**TASK STATEMENT:**
Work through the data below and copy out every line where "gripper" is found.

Stored items
===============

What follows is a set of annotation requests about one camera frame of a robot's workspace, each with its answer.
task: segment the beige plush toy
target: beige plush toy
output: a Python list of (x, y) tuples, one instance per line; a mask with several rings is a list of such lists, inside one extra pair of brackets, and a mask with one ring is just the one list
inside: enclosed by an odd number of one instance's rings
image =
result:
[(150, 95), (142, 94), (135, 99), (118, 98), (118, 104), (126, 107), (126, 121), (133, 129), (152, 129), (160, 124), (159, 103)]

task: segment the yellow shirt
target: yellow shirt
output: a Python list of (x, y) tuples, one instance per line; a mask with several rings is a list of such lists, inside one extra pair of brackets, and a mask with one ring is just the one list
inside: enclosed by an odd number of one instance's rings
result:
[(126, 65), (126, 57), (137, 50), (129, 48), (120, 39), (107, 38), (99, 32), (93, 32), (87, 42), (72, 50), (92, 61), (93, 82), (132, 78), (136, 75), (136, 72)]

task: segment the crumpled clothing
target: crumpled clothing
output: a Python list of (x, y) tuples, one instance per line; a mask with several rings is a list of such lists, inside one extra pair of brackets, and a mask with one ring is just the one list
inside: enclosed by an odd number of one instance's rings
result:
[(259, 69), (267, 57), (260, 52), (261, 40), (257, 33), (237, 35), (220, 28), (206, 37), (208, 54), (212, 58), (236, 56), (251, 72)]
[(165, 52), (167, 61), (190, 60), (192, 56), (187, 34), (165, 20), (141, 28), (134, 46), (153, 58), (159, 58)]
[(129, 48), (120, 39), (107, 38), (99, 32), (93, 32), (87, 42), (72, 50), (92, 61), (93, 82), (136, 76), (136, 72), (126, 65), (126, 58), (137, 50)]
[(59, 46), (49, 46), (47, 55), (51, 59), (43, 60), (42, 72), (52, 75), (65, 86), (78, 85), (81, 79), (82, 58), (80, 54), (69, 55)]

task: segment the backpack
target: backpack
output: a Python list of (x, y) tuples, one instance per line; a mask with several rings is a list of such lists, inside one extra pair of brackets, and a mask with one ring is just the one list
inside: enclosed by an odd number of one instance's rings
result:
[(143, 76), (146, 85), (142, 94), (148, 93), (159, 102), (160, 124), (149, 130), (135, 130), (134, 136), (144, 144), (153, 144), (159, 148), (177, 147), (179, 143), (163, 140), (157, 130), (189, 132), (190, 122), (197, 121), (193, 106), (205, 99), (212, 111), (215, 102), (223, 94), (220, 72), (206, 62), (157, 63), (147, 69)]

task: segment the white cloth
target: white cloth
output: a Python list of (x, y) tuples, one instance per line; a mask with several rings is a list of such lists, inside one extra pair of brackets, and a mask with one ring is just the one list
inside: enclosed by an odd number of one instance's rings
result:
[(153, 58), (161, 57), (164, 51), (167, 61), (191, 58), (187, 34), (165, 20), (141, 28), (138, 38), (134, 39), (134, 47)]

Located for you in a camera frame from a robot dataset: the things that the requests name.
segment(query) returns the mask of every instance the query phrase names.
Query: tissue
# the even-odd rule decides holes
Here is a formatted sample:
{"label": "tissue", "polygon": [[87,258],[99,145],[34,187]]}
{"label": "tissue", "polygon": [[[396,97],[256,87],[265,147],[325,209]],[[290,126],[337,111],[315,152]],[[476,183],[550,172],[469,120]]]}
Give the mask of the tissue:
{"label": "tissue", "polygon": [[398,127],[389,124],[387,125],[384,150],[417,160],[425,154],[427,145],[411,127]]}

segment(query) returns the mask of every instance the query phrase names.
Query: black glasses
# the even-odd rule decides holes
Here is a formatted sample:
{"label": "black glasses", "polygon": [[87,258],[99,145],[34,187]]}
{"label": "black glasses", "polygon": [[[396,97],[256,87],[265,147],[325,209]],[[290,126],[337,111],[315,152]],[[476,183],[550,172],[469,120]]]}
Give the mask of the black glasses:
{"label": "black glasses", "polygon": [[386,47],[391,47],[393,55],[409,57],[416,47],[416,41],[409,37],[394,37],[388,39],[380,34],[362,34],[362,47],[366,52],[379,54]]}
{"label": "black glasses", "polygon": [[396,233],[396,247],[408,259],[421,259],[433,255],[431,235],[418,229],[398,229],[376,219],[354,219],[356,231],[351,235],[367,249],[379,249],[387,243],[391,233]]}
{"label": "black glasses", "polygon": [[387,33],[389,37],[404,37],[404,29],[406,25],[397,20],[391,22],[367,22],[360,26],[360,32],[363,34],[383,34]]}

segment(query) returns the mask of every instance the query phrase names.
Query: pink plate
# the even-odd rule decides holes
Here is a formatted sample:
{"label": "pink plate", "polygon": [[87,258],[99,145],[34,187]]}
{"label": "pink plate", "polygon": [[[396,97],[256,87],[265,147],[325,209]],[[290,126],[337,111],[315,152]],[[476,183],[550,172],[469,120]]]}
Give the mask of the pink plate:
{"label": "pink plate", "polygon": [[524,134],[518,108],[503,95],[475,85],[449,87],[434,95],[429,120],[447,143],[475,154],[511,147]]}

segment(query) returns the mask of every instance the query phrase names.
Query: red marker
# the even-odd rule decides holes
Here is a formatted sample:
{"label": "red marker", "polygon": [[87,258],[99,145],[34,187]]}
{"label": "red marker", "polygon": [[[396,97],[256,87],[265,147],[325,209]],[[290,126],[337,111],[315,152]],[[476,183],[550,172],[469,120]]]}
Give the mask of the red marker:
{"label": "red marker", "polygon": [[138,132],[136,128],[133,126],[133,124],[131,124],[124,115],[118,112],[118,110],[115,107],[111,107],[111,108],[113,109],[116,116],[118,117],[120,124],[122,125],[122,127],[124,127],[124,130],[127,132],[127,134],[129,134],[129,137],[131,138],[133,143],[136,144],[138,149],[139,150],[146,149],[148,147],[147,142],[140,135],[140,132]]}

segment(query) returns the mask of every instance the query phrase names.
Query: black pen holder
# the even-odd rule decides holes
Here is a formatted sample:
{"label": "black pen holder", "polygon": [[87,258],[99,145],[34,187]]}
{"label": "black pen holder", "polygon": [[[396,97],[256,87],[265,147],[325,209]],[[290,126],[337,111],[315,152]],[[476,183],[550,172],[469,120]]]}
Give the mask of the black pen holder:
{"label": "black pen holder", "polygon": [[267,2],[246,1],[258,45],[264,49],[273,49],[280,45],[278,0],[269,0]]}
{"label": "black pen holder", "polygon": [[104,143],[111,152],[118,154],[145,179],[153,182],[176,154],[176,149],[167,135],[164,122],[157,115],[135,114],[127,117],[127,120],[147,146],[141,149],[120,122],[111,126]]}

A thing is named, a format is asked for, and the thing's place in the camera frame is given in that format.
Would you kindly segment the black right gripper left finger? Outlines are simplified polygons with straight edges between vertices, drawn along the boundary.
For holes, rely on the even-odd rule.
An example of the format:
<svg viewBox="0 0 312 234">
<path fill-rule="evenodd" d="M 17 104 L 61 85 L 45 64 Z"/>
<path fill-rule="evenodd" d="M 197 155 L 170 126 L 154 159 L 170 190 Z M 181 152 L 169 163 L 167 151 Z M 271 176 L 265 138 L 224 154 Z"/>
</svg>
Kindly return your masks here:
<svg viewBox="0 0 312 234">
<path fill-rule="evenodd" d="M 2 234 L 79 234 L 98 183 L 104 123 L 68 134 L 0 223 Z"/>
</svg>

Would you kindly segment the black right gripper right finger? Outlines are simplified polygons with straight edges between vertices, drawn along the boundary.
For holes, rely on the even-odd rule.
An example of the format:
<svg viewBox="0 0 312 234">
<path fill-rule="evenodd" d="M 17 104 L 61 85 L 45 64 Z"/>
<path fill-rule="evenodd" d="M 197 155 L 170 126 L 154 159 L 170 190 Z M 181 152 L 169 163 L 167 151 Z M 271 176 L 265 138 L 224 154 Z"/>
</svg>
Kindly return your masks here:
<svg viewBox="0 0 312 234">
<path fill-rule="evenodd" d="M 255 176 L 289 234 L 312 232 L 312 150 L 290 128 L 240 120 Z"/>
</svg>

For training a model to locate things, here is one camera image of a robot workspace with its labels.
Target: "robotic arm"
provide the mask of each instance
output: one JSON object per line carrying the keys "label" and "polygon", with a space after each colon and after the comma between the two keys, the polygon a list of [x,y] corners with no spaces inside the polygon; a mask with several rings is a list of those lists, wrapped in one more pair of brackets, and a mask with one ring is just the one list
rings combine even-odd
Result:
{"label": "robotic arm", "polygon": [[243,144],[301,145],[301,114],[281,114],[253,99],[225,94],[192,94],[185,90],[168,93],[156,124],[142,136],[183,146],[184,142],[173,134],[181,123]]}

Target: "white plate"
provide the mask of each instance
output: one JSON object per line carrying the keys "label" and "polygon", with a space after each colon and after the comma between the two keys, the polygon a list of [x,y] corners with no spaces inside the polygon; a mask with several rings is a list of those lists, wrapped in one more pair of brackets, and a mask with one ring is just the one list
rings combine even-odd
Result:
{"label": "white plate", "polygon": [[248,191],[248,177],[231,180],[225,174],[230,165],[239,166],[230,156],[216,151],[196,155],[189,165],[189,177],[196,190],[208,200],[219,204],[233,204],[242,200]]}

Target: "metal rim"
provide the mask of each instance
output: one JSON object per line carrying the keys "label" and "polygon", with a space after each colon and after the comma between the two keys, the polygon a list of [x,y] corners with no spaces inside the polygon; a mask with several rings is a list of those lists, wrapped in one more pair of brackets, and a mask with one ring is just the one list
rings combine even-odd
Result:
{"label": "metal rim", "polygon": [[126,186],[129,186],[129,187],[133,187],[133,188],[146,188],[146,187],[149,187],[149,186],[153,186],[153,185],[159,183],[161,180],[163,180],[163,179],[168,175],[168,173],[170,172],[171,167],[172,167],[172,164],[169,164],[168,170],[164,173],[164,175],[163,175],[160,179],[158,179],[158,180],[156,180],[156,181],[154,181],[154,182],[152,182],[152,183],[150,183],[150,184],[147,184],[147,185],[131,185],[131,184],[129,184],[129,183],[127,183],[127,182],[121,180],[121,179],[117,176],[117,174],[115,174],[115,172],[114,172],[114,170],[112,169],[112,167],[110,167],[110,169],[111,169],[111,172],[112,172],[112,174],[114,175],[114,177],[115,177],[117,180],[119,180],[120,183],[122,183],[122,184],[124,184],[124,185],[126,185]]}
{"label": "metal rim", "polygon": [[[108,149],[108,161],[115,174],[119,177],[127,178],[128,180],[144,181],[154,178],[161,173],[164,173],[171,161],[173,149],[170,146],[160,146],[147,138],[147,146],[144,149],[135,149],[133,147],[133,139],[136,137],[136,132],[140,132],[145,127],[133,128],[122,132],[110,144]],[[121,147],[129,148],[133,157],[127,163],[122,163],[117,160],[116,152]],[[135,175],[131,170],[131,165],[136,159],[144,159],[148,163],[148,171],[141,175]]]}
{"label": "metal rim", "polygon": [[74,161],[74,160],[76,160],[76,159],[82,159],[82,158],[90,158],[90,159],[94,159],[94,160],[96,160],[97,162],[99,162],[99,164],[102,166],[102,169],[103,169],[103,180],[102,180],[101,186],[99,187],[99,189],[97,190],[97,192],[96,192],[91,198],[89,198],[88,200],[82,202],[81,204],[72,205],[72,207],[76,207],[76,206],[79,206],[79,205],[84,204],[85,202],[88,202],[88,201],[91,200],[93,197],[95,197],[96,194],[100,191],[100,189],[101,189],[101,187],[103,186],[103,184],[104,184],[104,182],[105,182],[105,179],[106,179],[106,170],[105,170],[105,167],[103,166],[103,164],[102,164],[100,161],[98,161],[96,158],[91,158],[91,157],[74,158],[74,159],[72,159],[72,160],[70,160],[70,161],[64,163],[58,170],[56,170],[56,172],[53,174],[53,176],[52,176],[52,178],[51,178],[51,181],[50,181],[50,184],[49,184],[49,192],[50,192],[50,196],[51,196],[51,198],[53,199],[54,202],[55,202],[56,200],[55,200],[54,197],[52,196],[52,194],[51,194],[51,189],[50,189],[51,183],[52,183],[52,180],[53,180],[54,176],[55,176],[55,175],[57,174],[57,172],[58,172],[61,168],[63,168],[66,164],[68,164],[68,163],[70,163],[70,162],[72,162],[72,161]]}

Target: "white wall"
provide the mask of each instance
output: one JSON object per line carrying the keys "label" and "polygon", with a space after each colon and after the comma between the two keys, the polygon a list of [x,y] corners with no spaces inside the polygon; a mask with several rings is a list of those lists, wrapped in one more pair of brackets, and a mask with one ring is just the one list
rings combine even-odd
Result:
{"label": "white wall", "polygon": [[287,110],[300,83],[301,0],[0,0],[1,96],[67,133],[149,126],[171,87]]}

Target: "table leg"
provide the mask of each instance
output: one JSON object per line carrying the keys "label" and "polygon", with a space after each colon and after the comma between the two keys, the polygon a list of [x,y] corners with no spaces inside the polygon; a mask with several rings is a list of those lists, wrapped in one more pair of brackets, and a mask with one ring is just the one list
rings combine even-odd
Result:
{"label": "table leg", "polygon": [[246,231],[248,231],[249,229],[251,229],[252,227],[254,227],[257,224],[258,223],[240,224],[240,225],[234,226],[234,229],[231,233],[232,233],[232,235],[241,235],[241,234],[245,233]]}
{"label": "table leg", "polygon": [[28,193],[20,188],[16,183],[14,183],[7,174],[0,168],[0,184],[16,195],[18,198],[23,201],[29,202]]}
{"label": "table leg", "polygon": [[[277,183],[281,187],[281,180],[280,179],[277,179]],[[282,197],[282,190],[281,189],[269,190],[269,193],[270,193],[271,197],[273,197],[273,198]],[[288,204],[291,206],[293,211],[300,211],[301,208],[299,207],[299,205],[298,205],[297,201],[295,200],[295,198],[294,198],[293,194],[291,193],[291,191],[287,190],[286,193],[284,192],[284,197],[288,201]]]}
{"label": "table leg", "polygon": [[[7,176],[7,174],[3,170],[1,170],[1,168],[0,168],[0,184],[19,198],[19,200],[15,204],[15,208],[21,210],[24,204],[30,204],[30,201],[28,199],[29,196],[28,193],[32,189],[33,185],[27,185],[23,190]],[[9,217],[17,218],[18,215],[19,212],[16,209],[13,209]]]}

===============

**ANSWER AREA:**
Would you kindly segment the black right gripper left finger? Outlines are simplified polygons with straight edges between vertices, drawn along the boundary.
Would you kindly segment the black right gripper right finger? Outlines are simplified polygons with straight edges between vertices, drawn along the boundary.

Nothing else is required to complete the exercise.